C’est un nouveau papier essentiel que Jacques Sapir vient de faire sur la monnaie unique européenne. Il y étudie de manière précise non seulement le coût de la sortie de l’euro mais aussi (aspect souvent oublié par les défenseurs de cette tour de Babel monétaire), le coût du maintien. Saignant.
Le coût de la sortie n’est pas énorme
Tout d’abord, il souligne que l’expérience de l’ex-URSS montre que « le coût technique de l’introduction d’une nouvelle monnaie est de 300 à 700 millions d’euros, selon la taille du pays », soit 0,07% du montant des prêts accordées par la BCE aux banques. Pour lui, il n’y aurait pas d’impact sur les dettes publiques dans le cadre d’une dissolution car « toutes les dettes, qu’elles soient publiques ou privées, sont instantanément re-dénominées en monnaie nationale. Telle est la règle de droit internationale ». En outre, Jonathan Tepper rappelle que 85% de la dette français reste de droit français.
Bien sûr, le prix des importations augmentera, mais c’est justement le moyen de rééquilibrer son commerce. Les dévaluations britannique, suédoise et islandaise ont permis de relancer leurs économies… Bien sûr, l’Allemagne exporterait moins, mais elle avait supporté les dévaluations de1993 et la baisse du prix de ses importations apporterait du pouvoir d’achat à sa population. L’argument de la désorganisation des relations commerciales entre les pays de la zone euro est risible : nous arrivions bien à commercer ensemble avant l’euro et nous parvenons toujours à le faire avec des pays qui n’ont pas la même monnaie.
Enfin, il est bien évident qu’une sortie de la monnaie unique aurait des conséquences sur les banques. Néanmoins, pour Jacques Sapir, le coût serait de seulement 35 à 50 milliards d’euros pour l’ensemble de la zone euro (hors restructuration des dettes souveraines), un chiffre très limité par rapport aux montants actuellement engagés pour essayer de faire marcher le machin monétaire européen. Il faut noter que les banques, anticipant cette éventualité, s’y préparent, ce qui limiterait les problèmes…
Le coût du maintien de l’euro
Bref, Sapir tord le cou à l’idée, trop répandue, que la sortie de la monnaie unique provoquerait les sept plaies d’Egypte, un effondrement du pouvoir d’achat, du chômage, un défaut sur les dettes, une faillite du système bancaire… ce qui arrive aujourd’hui aux pays qui essaient d’y rester. Pire, toute l’histoire économique démontre le contraire, comme l’a rappelé l’économiste anglais Jonathan Tepper, dans une étude de la fin d’une soixante d’unions monétaires dans le siècle précédent. Mais nous avons davantage droit à des évangélisations qu’à des des discours rationnels.

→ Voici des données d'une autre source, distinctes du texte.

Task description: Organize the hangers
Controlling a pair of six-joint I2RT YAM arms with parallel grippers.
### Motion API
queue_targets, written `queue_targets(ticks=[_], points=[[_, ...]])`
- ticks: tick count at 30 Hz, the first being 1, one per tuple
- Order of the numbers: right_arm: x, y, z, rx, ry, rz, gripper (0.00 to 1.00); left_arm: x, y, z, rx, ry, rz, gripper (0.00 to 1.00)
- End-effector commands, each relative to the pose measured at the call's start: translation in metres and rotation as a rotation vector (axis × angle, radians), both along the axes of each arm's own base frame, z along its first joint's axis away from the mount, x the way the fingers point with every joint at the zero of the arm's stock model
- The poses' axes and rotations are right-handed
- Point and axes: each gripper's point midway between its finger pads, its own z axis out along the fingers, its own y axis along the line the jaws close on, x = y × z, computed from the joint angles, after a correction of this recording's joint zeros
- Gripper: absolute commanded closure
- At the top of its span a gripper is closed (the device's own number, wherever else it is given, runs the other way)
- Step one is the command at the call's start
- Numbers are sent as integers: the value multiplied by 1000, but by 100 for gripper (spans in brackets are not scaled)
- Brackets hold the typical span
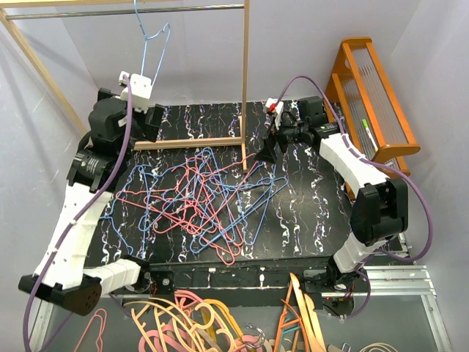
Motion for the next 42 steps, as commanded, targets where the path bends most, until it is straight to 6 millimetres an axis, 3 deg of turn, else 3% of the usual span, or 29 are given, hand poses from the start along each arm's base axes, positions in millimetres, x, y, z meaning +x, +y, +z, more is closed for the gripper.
queue_targets(ticks=[1, 4, 11, 12, 42], points=[[16, -19, 28, -10, -42, -215, 2, -21, 14, 42, -47, -151, 43, 3], [15, -24, 34, -8, -10, -275, 2, -25, 17, 51, -47, -166, 53, 3], [-2, -26, 49, 20, -16, -219, 2, -47, 32, 88, -65, -302, 88, 3], [4, -24, 16, -37, 35, -227, 2, -29, 19, 50, -45, -176, 52, 3], [4, -24, 16, -37, 35, -227, 2, -29, 19, 50, -45, -176, 52, 3]])
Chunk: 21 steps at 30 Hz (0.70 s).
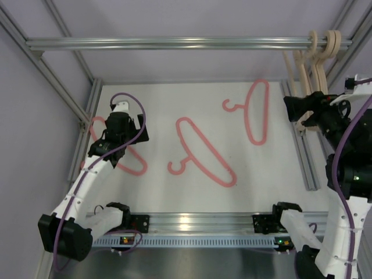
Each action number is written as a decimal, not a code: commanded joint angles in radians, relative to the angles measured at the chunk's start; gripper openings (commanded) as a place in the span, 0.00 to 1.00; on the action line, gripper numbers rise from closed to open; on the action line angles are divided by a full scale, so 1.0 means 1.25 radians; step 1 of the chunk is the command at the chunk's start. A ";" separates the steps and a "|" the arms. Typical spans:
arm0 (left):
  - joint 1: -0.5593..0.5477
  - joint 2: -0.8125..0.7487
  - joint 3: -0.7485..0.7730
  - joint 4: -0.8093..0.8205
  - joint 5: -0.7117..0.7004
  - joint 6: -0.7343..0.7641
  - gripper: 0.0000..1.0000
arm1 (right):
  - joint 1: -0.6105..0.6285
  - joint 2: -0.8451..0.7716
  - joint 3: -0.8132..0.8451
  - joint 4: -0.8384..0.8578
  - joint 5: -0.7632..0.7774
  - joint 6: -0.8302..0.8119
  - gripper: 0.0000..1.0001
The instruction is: Organize the hangers
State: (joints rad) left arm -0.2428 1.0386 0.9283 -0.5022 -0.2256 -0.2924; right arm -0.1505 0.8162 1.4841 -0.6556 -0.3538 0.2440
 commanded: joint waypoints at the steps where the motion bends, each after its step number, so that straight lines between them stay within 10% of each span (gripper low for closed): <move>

Mieux, Sapir chiffre également le coût du maintien dans l’euro. Outre la participation de la France au FESF et au MES (qui nous engage jusqu’à 160 milliards d’euros), il a calculé le coût annuel provoqué par cette expérience monétaire hasardeuse, qui pénalise notre croissance et a fait exploser le chômage. Pour lui, il se chiffre aujourd’hui à 48 milliards d’euros par an (2,4% du PIB) – hors pertes (prévisibles) du FESF - soit près du double du coût de la sortie (non récurrent).
Ce faisant, l’économiste se fâche en soulignant que « conserver l’euro signifie plonger pour au moins 10 ans, et très probablement plus, les pays du sud de la Zone euro dans une dépression structurelle (…) Il faut être fou pour croire que les situations de ce genre puissent perdurer sans engendrer de graves troubles politiques et sociaux ». Il craint le « retour à des régimes dictatoriaux » et « des situations de guerres civiles » et qualifie l’entêtement actuel de « folie enfantine ».
Il conclut en appellant les dirigeants européens à « choisir la voie du courage, celle de reconnaître une erreur avant qu’il ne soit trop tard (…) abandonner l’utopie de la monnaie unique pour sauver la construction européenne ». On ne saurait mieux dire.